The pattern as shown in FIG. 59 may be formed by isolating the dummy pattern and contact pad from each other as in the example shown in FIG. 58, and partially omitting the dummy pattern as in the examples shown in FIGS. 56 and 57.

Application Examples

The dummy pattern and contact pad formed by the above-described manufacturing method may be applied to an interconnection pattern of a semiconductor device, e.g., an interconnection pattern of a memory cell array MC in a NAND flash memory.

For example, the hook-up region including the dummy pattern and contact pad explained in the embodiment corresponds to a word line extraction region forming a NAND block in the memory cell array MC.

FIG. 60 is an example of a view showing interconnection patterns of the word line extraction region.

This is an example in which the patterns in the hook-up region FU of the above-described embodiment exist on only one side of the memory cell array MC, and correspond to one NAND block BK.

FIG. 61 is an example of a view showing interconnection patterns in the word line extraction region.

This is an example in which the patterns in the hook-up region FU of the above-described embodiment exist on only one side of the memory cell array MC, and correspond to two NAND blocks BK.

FIG. 62 is an example of a view showing interconnection patterns of the word line extraction region.
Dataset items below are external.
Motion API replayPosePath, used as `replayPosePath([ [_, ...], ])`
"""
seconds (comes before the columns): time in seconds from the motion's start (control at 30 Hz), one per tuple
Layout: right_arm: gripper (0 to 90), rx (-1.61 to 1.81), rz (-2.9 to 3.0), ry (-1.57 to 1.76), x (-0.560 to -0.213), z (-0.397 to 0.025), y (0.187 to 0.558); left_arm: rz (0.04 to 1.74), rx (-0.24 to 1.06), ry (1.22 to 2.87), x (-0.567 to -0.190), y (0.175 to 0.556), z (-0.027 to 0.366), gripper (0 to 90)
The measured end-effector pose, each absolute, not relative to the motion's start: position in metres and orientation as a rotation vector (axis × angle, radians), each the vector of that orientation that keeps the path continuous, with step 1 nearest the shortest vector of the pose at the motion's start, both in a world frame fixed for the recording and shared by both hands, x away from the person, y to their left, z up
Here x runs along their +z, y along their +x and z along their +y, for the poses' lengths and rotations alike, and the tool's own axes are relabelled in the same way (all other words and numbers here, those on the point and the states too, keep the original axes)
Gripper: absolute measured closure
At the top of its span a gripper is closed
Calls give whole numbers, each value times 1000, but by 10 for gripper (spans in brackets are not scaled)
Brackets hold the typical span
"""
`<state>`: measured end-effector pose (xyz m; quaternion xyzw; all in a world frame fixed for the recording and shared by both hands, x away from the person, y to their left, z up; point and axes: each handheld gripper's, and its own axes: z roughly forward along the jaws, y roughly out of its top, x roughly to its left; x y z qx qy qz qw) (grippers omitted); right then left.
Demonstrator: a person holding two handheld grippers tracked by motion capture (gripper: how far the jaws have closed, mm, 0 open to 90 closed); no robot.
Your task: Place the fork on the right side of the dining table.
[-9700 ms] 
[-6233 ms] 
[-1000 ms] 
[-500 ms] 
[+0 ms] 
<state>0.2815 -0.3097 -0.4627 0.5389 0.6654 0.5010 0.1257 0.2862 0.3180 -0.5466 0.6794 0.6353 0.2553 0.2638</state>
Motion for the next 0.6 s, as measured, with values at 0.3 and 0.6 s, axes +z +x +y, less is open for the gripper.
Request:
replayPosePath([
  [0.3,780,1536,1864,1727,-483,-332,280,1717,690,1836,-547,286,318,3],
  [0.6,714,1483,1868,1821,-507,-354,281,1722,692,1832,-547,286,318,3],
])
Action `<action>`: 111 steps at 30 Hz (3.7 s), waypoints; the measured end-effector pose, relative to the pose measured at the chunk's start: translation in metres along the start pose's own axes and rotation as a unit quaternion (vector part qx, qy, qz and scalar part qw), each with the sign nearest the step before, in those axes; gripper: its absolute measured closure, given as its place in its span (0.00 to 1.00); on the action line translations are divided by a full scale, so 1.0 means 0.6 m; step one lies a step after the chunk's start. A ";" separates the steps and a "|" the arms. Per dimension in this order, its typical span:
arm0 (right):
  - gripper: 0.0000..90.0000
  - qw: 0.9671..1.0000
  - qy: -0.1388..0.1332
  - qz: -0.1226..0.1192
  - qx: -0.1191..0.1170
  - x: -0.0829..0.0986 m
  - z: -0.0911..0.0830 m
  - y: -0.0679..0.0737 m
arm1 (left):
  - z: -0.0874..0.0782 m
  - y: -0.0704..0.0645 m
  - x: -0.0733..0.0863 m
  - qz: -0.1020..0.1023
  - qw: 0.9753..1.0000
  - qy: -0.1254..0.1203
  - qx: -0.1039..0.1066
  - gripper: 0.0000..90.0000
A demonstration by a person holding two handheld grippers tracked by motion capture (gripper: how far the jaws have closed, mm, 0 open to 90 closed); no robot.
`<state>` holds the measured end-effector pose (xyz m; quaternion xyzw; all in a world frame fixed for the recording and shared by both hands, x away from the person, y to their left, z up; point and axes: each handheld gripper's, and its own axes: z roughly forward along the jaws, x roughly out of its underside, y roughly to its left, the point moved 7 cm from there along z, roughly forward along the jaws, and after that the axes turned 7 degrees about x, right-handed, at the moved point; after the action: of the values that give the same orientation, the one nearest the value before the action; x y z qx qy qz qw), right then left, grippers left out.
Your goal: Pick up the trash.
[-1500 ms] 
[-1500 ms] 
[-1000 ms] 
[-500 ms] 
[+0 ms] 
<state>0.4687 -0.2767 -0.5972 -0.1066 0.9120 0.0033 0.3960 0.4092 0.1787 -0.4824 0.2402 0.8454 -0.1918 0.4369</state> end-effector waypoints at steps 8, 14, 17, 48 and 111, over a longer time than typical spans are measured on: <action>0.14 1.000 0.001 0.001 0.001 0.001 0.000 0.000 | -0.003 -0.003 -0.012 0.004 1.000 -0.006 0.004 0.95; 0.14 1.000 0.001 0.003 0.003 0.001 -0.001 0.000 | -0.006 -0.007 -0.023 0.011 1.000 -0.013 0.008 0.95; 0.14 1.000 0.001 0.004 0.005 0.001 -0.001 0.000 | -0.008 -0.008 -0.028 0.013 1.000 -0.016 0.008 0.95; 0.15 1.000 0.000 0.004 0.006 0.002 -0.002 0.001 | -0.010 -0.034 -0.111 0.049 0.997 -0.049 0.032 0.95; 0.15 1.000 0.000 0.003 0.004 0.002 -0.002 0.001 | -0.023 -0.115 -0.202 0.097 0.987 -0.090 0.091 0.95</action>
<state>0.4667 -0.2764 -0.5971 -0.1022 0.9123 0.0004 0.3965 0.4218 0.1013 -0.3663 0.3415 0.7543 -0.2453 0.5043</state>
This is an example in which the patterns in the hook-up region FU of the above-described embodiment exist on both sides of the memory cell array MC, and one hook-up region FU corresponds to one NAND block BK.

FIG. 63 is an example of a view showing interconnection patterns in the word line extraction region.

This is an example in which the patterns in the hook-up region FU of the above-described embodiment exist on both sides of the memory cell array MC, and one hook-up region FU corresponds to one NAND block BK.

Unlike in FIG. 62, however, the hook-up region FU includes a hook-up region FU1 corresponding to odd-numbered NAND blocks BK1 and BK3, and a hook-up region FU2 corresponding to even-numbered NAND blocks BK2 and BK4.

A NAND flash memory will now be explained.

FIG. 64 is an example of a block diagram showing the main parts of the NAND flash memory.

A memory cell array 100 includes a plurality of blocks BLK1, . . . , BLKi.

FIG. 65 is an example of an equivalent circuit diagram of one block BLKi.

One block BLKi includes a plurality of memory cell units CU arranged in the X direction (row direction). For example, q memory cell units CU are formed in one block BLKi.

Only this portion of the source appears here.